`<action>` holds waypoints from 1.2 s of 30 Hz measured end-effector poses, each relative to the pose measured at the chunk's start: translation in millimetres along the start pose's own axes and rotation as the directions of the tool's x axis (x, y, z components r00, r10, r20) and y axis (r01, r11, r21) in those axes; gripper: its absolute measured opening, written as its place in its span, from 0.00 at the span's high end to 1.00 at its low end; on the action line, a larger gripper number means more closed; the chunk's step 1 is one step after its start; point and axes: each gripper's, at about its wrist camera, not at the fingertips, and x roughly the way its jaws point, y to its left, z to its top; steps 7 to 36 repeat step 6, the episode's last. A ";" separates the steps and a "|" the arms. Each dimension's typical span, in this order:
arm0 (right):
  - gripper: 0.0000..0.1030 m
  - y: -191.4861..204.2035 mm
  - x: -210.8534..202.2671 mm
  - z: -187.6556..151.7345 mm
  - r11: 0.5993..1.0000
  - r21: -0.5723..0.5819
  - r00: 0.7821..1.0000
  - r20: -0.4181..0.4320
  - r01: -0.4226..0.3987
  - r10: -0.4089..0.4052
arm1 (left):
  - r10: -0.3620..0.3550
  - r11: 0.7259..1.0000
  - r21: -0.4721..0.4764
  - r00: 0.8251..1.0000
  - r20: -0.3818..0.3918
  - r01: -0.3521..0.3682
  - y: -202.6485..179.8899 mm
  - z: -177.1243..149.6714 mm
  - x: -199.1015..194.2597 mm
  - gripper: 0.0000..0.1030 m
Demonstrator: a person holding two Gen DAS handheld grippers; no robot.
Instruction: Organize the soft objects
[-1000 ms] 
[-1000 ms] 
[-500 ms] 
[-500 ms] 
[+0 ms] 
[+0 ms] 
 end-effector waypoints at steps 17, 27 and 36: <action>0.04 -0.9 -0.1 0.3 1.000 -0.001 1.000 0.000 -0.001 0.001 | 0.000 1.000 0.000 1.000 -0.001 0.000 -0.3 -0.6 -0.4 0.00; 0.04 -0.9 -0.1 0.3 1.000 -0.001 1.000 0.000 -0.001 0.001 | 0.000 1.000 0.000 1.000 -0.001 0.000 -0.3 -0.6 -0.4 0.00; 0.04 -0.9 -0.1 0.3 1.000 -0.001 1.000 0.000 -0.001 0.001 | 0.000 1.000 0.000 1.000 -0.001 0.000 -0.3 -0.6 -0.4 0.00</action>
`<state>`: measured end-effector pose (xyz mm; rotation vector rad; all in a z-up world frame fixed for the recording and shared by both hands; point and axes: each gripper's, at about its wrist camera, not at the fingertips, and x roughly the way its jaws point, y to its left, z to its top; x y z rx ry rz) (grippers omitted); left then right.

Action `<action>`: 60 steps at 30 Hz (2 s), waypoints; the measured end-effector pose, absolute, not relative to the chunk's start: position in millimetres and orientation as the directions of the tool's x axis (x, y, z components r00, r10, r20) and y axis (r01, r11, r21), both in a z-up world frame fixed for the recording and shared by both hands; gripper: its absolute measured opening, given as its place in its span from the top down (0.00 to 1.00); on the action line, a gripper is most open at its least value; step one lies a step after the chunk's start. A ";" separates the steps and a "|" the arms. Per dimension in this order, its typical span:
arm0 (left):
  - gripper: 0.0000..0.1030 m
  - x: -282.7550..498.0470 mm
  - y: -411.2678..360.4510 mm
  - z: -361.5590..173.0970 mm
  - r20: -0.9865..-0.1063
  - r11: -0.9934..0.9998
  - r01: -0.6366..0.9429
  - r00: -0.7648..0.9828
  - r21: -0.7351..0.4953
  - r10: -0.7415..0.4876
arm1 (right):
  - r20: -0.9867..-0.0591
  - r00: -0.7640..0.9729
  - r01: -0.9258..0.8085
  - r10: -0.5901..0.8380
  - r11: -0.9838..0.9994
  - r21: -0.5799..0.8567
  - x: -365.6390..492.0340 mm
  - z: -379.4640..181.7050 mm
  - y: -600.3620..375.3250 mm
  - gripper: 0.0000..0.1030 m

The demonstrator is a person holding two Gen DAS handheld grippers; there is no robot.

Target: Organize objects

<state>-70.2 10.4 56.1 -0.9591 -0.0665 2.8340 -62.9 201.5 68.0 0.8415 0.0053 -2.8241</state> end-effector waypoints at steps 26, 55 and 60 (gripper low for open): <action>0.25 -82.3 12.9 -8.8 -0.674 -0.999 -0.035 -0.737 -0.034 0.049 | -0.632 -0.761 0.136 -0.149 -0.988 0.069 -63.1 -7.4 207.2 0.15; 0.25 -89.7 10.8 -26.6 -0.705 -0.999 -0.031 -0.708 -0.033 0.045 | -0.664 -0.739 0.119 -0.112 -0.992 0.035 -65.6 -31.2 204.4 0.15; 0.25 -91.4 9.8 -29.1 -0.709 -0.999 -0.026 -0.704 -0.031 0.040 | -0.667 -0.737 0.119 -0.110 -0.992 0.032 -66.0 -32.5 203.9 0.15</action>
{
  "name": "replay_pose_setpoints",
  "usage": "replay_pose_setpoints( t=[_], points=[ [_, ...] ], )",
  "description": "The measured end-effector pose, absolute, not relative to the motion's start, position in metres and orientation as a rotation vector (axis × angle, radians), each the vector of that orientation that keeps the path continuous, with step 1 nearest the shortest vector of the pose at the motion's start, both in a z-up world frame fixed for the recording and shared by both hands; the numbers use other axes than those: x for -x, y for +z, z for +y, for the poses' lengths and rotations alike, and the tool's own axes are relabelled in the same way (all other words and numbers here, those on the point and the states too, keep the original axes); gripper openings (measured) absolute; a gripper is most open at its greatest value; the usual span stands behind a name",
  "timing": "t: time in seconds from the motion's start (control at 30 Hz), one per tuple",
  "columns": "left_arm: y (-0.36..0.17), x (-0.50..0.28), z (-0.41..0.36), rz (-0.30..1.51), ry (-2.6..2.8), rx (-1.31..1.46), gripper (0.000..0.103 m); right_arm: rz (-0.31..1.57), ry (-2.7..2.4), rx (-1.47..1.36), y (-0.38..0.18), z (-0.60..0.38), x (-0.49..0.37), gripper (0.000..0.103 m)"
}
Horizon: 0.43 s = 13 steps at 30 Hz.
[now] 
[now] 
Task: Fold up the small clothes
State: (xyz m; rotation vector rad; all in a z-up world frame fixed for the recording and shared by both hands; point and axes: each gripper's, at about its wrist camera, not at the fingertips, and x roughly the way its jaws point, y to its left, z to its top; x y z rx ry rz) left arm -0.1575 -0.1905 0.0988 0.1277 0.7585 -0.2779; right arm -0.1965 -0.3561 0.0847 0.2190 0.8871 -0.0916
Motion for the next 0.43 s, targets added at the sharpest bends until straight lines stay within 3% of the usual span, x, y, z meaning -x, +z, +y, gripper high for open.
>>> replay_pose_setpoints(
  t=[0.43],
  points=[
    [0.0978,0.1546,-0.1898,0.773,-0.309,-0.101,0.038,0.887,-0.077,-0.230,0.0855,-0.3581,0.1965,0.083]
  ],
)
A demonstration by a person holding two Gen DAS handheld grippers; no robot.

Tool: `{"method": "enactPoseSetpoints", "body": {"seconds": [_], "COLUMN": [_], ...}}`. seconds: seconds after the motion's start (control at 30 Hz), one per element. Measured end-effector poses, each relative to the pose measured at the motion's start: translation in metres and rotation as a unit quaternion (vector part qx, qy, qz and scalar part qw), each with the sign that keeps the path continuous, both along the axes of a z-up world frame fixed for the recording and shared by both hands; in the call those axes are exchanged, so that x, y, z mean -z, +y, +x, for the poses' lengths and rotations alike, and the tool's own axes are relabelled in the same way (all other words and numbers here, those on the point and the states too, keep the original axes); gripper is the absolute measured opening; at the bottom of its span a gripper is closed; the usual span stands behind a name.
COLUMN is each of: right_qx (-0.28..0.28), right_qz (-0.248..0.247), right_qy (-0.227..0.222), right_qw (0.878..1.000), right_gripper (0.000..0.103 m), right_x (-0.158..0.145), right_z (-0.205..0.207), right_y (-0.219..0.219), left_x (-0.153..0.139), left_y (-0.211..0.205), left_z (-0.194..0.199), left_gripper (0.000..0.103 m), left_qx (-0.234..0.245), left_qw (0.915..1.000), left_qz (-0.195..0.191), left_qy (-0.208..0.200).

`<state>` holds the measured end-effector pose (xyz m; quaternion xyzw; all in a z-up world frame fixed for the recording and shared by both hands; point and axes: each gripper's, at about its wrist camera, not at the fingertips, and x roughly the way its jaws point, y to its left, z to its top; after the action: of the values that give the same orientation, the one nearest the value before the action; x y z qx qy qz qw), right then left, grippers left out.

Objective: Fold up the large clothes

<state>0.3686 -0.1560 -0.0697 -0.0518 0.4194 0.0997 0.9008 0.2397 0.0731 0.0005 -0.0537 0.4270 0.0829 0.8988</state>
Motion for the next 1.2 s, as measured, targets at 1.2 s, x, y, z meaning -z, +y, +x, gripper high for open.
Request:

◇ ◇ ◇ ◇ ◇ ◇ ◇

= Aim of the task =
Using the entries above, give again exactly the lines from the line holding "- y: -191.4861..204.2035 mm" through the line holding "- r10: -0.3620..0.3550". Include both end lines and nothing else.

= Answer for this exercise =
  - y: -191.4861..204.2035 mm
  - x: -210.8534..202.2671 mm
  - z: -187.6556..151.7345 mm
  - r11: 0.5993..1.0000
  - r21: -0.5723..0.5819
  - r00: 0.7821..1.0000
  - r20: -0.4181..0.4320
  - r01: -0.4226..0.3987
  - r10: -0.4089..0.4052
arm1 (left):
  - r10: -0.3620..0.3550

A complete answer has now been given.